# PROBLEM REQUIREMENTS
Look through the material and copy each line holding "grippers".

━━━━━━

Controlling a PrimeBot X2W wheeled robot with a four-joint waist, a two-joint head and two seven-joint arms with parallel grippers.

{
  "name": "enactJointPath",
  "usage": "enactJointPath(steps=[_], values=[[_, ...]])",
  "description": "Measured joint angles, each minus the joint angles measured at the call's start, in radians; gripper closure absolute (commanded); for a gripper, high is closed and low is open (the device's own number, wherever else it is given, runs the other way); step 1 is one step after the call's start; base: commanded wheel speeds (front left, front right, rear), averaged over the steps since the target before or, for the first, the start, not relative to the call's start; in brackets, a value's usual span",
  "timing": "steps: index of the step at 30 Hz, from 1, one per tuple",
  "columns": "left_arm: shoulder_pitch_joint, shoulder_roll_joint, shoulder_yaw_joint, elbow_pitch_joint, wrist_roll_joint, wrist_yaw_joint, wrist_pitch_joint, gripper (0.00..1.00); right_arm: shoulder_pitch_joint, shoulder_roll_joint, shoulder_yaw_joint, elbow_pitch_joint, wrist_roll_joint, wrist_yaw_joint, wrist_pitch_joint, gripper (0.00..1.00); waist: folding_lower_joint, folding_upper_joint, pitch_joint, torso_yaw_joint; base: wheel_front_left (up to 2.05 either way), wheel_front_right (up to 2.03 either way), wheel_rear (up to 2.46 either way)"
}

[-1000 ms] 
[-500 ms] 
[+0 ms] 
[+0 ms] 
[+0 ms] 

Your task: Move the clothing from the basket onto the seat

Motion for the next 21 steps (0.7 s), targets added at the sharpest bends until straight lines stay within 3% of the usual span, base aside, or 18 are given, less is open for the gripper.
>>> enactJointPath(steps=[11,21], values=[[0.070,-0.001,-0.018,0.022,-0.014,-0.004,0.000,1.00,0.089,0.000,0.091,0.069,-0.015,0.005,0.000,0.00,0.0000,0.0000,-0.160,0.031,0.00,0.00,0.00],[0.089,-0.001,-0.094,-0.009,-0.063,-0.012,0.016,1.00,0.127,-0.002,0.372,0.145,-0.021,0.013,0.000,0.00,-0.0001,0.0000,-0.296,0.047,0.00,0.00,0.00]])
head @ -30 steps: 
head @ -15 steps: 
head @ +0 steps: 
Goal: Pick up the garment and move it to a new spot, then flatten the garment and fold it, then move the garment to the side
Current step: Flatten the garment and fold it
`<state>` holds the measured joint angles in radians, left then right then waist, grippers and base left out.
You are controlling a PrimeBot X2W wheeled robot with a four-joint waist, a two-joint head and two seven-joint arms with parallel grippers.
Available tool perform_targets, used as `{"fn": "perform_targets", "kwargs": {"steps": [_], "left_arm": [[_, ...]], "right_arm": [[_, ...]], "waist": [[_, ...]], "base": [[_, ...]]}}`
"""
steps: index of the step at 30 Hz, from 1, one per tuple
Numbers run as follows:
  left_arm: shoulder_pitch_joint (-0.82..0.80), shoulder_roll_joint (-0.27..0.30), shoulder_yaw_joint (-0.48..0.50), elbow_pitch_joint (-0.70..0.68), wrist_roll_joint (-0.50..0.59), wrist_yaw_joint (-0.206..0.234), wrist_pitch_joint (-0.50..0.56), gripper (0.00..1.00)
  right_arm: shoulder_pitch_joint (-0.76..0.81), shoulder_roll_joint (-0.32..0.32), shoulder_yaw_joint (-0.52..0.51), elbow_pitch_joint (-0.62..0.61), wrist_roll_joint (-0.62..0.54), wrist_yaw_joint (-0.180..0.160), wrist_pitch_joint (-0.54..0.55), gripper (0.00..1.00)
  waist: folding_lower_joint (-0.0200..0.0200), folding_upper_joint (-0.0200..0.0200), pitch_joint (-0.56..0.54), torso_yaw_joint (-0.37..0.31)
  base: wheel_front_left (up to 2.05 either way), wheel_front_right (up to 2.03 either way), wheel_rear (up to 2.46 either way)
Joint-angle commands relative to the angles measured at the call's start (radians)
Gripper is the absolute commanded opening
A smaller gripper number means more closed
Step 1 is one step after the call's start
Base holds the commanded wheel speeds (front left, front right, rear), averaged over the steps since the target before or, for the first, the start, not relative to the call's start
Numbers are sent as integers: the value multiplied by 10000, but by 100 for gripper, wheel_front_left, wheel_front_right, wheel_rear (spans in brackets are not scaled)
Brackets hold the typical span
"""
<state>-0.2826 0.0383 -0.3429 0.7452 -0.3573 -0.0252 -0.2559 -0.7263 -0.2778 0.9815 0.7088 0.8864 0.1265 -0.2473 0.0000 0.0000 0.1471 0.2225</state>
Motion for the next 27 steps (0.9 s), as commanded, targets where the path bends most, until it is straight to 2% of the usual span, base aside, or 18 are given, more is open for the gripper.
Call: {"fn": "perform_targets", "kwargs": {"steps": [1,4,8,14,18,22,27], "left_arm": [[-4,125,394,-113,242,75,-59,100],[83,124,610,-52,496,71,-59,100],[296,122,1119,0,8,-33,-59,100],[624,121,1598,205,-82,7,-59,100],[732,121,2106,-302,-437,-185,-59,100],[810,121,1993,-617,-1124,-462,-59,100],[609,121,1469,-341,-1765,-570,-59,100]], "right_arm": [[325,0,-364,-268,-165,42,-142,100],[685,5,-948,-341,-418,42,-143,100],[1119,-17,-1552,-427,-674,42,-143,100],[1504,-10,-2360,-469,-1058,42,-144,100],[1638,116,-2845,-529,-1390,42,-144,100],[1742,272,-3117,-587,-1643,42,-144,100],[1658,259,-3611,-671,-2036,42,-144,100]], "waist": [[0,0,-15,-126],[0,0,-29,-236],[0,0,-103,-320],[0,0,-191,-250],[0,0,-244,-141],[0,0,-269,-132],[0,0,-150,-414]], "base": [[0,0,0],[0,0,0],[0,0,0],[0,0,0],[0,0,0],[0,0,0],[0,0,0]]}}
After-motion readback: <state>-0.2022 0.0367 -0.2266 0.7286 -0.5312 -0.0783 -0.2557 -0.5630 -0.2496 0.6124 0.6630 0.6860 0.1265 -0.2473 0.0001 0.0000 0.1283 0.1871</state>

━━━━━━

# RESPONSE TO THIS TASK
Controlling a PrimeBot X2W wheeled robot with a four-joint waist, a two-joint head and two seven-joint arms with parallel grippers.
`<state>` holds the measured joint angles in radians, left then right then waist, grippers and base left out.
You are controlling a PrimeBot X2W wheeled robot with a four-joint waist, a two-joint head and two seven-joint arms with parallel grippers.

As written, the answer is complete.